• Required action:
From the material below, set down exactly the lines that run from the one containing "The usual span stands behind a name" to the one containing "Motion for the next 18", minus the pictures.

• Excerpted records:
-----

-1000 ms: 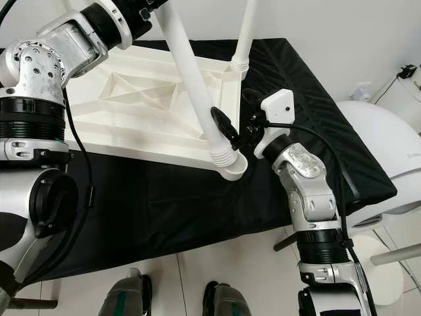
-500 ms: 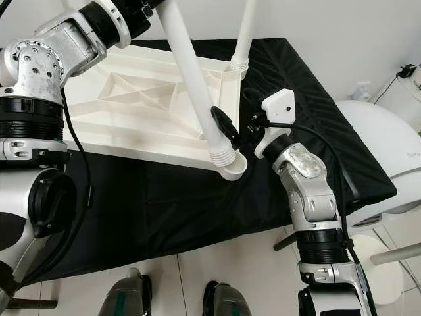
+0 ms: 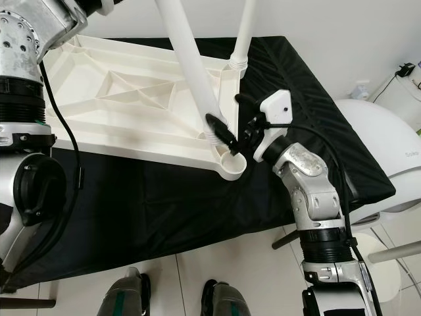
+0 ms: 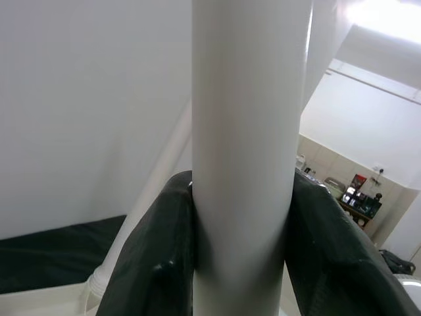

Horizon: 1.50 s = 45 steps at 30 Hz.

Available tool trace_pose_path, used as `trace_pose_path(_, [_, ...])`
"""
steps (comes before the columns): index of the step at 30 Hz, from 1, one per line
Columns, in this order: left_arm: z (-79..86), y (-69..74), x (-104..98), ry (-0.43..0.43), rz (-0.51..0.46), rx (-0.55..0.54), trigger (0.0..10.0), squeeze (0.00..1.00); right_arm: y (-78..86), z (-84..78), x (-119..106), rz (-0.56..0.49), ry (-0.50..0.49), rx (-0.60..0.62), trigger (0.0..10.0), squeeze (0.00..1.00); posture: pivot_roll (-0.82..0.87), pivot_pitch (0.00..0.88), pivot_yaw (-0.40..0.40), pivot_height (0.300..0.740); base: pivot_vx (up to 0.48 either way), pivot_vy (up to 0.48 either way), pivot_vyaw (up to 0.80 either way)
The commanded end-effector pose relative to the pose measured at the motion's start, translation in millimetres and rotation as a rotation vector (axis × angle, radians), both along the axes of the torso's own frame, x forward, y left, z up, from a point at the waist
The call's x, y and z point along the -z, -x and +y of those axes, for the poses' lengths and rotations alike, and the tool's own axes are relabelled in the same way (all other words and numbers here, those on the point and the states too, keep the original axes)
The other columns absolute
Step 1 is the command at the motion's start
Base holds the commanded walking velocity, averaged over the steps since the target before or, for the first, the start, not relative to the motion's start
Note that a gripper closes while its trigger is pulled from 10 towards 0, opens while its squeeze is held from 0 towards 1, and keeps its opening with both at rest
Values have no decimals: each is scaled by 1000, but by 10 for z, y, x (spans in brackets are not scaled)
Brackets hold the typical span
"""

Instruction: Building children table

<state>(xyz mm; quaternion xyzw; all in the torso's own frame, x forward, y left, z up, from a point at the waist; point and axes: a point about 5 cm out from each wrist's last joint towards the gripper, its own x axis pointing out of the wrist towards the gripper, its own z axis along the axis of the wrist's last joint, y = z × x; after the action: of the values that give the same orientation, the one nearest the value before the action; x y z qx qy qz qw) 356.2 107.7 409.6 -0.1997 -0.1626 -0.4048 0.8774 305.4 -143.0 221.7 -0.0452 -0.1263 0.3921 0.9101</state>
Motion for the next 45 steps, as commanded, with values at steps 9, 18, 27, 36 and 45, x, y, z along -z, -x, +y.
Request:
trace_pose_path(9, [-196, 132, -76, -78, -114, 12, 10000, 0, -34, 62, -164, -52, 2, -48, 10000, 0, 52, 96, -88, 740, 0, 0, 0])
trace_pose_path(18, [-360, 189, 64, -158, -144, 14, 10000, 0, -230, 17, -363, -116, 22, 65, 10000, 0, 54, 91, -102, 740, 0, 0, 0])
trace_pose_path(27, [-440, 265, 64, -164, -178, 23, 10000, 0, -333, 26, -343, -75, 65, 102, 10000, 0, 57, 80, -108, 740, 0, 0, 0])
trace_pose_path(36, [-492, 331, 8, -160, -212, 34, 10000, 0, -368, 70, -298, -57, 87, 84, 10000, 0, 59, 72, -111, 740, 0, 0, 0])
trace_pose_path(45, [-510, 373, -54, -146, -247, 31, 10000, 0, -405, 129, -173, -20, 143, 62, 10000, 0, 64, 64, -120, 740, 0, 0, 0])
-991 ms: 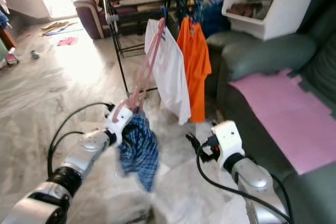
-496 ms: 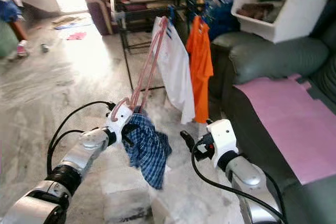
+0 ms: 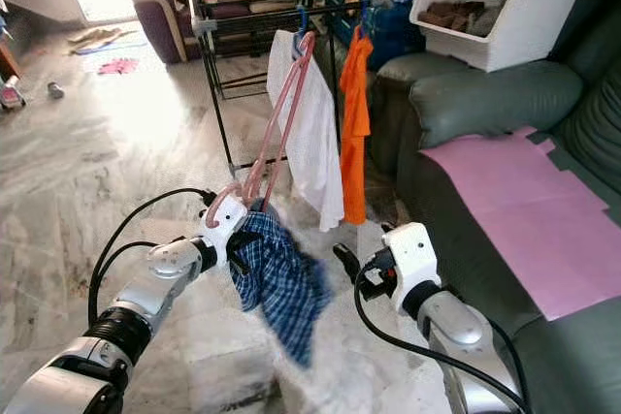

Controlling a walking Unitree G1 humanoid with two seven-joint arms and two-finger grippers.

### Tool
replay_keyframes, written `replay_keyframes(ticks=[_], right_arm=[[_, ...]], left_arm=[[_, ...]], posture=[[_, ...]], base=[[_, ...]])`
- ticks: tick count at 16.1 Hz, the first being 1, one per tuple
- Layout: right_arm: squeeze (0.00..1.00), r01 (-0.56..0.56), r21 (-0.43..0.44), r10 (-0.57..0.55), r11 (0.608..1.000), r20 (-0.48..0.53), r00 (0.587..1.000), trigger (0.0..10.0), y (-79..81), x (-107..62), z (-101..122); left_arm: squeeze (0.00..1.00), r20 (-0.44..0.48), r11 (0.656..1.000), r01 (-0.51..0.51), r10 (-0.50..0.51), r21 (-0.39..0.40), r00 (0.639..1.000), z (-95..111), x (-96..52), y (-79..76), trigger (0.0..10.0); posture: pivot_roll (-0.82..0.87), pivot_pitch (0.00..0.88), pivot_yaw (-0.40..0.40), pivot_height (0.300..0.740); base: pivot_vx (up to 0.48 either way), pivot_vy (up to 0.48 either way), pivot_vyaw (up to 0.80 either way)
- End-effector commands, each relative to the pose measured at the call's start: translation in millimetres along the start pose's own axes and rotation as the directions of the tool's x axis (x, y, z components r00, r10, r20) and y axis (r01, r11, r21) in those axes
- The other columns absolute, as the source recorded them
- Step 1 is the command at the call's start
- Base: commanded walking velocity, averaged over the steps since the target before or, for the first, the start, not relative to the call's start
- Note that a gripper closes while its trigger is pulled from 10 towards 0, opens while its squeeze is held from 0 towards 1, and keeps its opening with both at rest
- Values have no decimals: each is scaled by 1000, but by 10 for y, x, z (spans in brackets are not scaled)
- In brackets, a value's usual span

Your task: Hang hanger

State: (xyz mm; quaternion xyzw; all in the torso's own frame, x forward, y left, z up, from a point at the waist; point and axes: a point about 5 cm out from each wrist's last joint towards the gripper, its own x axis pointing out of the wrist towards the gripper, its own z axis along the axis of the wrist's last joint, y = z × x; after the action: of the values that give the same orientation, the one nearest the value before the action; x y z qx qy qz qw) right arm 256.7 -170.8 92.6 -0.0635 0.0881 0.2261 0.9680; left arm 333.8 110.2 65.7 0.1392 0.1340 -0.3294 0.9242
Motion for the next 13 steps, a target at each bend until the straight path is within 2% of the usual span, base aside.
replay_keyframes(ticks=[1, 6, 9, 12, 13], right_arm=[[0, -15, -2, 15, 1000, 21, 1000, 10000, 25, 18, 55], [0, -12, -9, 12, 1000, 20, 1000, 10000, 18, 16, 57], [0, -8, -13, 8, 1000, 19, 1000, 10000, 7, 20, 59], [0, -7, -19, 7, 1000, 19, 1000, 10000, 6, 19, 59], [0, -7, -22, 7, 1000, 19, 1000, 10000, 6, 18, 58]], left_arm=[[0, 20, 1000, -4, 4, 16, 1000, 35, -24, 46, 10000], [0, 25, 1000, 0, 0, 20, 1000, 37, -23, 33, 10000], [0, 26, 1000, -3, 2, 30, 1000, 48, -20, 38, 10000], [0, 32, 998, 1, -3, 66, 999, 70, -21, 45, 10000], [0, 36, 994, 13, -17, 112, 999, 99, -21, 50, 10000]], posture=[[-90, 14, 67, 740], [-91, 13, 65, 740], [-93, 11, 66, 740], [-92, 11, 67, 740], [-92, 11, 67, 740]], base=[[0, 480, -438], [0, 446, -86], [0, 293, 0], [0, 0, 0], [0, 0, 0]])
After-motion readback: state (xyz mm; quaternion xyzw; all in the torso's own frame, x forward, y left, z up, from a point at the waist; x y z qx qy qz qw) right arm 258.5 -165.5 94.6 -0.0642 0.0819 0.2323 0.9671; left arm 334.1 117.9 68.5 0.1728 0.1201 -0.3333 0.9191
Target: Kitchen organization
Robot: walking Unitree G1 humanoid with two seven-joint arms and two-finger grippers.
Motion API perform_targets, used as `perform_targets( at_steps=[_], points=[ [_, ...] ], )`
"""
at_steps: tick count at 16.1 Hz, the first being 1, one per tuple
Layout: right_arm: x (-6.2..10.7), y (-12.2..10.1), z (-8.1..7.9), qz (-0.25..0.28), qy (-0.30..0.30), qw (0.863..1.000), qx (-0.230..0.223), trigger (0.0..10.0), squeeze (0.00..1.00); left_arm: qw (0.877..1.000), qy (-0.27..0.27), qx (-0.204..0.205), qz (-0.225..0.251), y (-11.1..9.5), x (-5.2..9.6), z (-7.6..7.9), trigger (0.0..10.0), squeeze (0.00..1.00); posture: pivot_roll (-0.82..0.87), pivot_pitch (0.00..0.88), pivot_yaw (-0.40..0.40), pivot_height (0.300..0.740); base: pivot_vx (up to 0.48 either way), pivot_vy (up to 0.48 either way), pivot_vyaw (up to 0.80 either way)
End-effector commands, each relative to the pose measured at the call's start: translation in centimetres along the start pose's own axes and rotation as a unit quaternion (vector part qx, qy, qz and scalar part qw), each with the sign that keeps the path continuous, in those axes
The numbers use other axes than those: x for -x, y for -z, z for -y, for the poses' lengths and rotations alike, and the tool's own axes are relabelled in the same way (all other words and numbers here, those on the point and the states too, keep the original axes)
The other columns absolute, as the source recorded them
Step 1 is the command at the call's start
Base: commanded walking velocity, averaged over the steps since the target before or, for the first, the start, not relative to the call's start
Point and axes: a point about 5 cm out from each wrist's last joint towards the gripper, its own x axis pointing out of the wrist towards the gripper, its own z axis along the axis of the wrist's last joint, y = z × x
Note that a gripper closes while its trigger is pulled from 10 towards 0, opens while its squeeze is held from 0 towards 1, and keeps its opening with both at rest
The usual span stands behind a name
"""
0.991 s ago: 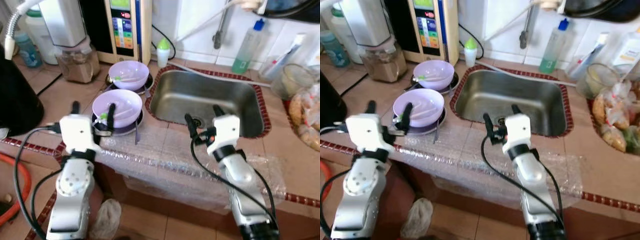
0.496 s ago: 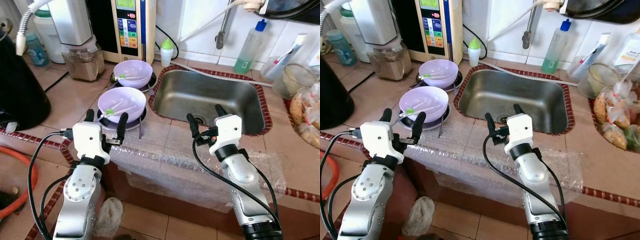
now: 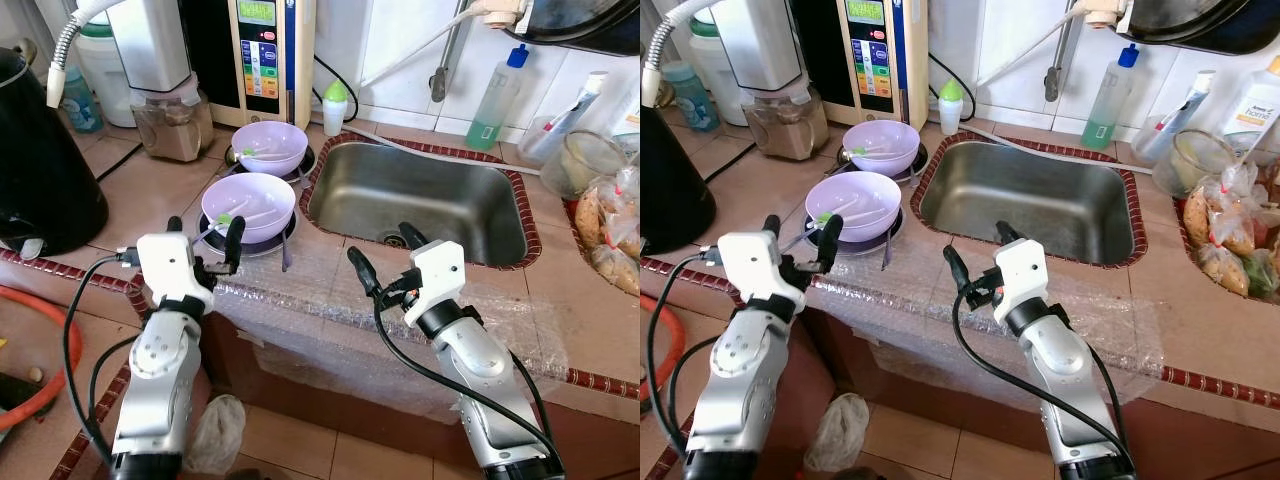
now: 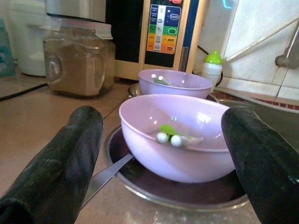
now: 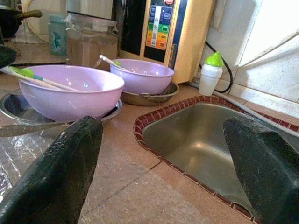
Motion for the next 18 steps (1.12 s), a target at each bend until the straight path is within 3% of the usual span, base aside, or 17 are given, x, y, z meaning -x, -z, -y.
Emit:
perform_targets(
  at_steps=[1, 2, 3, 4, 10, 13, 18],
  points=[
    [0.2, -0.3, 0.1, 0.0, -0.002, 1.0, 0.001, 10.0, 0.0, 1.0, 0.005, 0.01, 0.005, 0.0, -0.5, 0.1, 10.0, 0.0, -0.02, 0.01, -0.024, 0.74, 0.0, 0.0, 0.0],
    [0.2, -0.4, 0.1, -0.001, -0.005, 1.0, 0.003, 10.0, 0.0, 1.0, 0.008, 0.011, 0.007, 0.1, -0.9, 0.2, 8.1, 0.0, -0.02, 0.015, -0.022, 0.74, 0.0, 0.0, 0.0],
    [0.2, -0.4, 0.1, -0.001, -0.005, 1.0, 0.003, 10.0, 0.0, 1.0, 0.012, 0.013, 0.008, 0.2, -1.2, 0.3, 1.4, 0.0, -0.02, 0.014, -0.023, 0.74, 0.0, 0.0, 0.0],
    [0.2, -0.5, 0.1, -0.001, -0.007, 1.0, 0.003, 10.0, 0.0, 1.0, 0.016, 0.015, 0.008, 0.4, -1.6, 0.3, 0.0, 0.0, -0.03, 0.018, -0.019, 0.74, 0.0, 0.0, 0.0],
    [0.2, -0.5, -1.2, -0.002, -0.051, 0.999, -0.017, 10.0, 0.0, 0.998, 0.021, 0.055, -0.008, 1.1, -2.6, -0.2, 0.0, 0.0, -0.03, 0.021, -0.003, 0.74, 0.0, 0.0, 0.0],
    [0.3, -0.2, -2.4, -0.015, -0.103, 0.993, -0.053, 10.0, 0.0, 0.998, 0.016, 0.066, -0.009, 1.2, -2.8, -0.4, 0.0, 0.0, -0.02, 0.018, 0.002, 0.74, 0.0, 0.0, 0.0],
    [0.2, 0.1, -2.5, -0.026, -0.117, 0.991, -0.055, 10.0, 0.0, 0.997, 0.01, 0.071, -0.006, 1.0, -3.0, -0.9, 0.0, 0.0, -0.01, 0.012, 0.0, 0.74, 0.0, 0.0, 0.0]
  ],
)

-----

• Task output:
The usual span stands behind a name
"""
0.991 s ago: 
0.496 s ago: 
now: 
now: 
now: 
Motion for the next 18 steps (1.12 s), a target at each bend until the straight path is within 3% of the usual span, base aside, or 17 are given, x, y, z meaning -x, -z, -y.

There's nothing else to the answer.